▶ [Assignment]: Look through the records below, and whenever a line contains "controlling", copy it.

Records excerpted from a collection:
++++++
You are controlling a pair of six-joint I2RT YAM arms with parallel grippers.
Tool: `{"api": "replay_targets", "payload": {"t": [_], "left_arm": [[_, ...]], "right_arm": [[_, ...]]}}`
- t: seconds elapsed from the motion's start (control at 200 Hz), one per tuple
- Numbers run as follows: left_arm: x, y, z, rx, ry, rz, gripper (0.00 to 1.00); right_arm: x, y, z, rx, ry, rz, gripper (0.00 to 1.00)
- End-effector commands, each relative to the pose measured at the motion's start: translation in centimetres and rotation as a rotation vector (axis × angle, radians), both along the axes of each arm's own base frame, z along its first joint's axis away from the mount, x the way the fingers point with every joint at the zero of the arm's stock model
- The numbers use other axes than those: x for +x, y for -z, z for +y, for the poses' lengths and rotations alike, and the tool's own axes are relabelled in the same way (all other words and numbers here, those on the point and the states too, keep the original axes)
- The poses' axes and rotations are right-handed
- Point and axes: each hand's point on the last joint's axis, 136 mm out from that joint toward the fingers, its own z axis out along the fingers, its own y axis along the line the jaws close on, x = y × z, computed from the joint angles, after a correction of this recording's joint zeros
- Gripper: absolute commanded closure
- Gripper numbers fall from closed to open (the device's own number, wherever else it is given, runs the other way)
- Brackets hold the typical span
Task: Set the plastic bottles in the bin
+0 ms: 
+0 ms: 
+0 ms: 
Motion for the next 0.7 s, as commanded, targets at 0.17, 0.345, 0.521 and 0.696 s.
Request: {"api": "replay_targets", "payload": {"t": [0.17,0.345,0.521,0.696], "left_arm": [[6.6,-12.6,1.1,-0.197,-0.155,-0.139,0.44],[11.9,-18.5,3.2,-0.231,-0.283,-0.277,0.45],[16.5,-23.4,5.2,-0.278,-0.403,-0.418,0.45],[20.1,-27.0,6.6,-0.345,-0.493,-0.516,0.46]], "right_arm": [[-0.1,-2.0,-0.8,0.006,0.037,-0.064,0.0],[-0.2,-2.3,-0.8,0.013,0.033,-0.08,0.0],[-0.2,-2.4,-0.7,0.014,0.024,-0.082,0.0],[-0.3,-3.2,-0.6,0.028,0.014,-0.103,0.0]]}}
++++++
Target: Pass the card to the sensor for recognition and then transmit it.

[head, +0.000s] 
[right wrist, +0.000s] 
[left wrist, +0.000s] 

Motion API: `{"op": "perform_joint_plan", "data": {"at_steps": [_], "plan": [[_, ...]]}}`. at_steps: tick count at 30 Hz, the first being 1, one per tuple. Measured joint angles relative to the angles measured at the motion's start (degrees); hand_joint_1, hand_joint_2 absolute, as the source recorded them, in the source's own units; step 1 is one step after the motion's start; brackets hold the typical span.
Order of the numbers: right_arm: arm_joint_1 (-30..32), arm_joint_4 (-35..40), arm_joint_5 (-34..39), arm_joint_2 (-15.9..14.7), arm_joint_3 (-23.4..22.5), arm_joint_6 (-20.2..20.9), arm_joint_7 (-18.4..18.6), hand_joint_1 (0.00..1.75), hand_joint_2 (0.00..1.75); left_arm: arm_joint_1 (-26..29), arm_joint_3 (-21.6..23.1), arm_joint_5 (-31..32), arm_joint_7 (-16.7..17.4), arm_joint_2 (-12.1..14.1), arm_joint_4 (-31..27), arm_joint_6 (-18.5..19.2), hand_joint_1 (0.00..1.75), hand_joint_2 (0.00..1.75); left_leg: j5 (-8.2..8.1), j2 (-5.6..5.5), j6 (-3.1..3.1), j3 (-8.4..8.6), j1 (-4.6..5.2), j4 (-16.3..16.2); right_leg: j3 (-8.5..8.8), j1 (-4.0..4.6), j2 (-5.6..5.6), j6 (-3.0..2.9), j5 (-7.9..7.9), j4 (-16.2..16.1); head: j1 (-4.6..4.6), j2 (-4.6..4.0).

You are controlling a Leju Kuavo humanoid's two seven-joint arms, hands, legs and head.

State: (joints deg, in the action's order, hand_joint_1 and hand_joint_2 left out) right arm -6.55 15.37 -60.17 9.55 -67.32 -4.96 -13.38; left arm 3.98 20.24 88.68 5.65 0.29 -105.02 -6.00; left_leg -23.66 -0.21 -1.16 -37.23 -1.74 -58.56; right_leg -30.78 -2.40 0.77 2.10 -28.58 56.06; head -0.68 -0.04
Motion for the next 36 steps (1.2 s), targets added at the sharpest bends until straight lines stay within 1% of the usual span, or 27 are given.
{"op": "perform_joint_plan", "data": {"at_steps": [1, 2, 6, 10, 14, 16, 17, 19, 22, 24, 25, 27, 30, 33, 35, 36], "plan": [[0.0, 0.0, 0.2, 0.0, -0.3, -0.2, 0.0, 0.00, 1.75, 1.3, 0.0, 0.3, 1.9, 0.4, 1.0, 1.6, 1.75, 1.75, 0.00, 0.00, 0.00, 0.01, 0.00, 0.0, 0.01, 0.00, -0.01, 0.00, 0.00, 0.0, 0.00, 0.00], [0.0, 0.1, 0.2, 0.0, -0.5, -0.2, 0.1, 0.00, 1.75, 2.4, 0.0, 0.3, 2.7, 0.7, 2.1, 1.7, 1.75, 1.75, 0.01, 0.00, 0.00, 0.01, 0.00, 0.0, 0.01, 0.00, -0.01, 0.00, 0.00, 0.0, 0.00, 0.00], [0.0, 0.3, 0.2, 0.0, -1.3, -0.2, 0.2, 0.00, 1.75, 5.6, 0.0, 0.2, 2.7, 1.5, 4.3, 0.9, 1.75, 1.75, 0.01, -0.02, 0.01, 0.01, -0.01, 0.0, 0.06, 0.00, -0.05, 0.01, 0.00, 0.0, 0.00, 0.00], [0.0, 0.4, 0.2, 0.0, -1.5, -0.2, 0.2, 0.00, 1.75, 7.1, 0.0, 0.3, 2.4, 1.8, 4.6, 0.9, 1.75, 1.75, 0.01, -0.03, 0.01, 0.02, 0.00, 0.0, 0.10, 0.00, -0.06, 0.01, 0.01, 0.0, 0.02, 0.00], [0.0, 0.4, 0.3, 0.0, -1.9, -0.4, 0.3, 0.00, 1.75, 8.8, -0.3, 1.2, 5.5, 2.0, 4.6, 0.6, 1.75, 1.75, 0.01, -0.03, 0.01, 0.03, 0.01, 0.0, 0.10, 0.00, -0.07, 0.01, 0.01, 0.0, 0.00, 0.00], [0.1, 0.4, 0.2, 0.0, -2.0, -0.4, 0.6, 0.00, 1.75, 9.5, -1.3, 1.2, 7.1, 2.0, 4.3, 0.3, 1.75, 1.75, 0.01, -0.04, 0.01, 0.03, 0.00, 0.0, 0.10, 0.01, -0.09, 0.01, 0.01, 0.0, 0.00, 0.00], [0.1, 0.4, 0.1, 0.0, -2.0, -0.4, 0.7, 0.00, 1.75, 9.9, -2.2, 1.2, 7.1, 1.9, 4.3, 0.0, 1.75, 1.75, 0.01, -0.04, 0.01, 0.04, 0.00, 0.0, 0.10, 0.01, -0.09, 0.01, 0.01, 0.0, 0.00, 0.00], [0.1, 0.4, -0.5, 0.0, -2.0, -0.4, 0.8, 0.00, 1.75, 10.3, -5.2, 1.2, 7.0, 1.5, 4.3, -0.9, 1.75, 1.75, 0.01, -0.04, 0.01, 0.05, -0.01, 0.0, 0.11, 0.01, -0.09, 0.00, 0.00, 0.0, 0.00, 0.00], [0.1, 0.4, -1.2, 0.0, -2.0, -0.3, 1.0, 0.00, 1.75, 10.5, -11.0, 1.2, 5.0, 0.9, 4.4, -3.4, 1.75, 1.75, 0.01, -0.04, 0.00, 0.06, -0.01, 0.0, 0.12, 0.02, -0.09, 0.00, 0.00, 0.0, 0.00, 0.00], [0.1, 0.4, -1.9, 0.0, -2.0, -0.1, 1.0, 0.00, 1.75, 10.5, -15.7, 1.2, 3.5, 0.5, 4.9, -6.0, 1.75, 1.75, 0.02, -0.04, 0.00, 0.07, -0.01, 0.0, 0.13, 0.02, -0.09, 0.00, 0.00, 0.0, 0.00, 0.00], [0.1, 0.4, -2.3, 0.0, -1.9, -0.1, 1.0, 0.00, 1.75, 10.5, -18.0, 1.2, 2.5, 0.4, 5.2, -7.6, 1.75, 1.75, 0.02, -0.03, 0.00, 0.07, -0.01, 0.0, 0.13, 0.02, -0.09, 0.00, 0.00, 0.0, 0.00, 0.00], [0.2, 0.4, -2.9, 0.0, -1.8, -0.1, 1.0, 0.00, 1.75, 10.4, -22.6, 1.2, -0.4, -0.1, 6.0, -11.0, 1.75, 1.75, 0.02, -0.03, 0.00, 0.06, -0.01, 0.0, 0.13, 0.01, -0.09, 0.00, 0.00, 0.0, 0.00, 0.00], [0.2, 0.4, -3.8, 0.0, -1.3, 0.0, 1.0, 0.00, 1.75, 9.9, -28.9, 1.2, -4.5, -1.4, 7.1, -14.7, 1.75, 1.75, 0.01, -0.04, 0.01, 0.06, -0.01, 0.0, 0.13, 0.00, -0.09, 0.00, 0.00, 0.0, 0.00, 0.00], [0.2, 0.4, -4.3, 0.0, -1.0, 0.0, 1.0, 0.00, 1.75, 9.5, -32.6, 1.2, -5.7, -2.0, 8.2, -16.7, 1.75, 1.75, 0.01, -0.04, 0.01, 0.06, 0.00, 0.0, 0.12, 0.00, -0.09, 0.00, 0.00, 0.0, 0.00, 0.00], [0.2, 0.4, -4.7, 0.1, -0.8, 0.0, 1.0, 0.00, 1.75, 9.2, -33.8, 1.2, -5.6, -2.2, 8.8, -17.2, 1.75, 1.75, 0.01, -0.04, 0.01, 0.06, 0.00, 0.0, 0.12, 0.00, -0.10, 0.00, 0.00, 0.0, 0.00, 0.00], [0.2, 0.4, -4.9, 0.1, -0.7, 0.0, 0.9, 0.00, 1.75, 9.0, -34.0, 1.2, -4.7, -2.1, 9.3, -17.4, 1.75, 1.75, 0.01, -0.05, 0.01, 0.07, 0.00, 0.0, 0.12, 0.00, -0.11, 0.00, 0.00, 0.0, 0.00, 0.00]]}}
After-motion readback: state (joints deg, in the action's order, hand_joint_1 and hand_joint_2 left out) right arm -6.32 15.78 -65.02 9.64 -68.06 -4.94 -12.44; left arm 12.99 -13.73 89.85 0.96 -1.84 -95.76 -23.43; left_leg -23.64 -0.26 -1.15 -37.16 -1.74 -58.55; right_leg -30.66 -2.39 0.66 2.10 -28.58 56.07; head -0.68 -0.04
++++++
▶ [Answer space]:
You are controlling a pair of six-joint I2RT YAM arms with parallel grippers.
You are controlling a Leju Kuavo humanoid's two seven-joint arms, hands, legs and head.

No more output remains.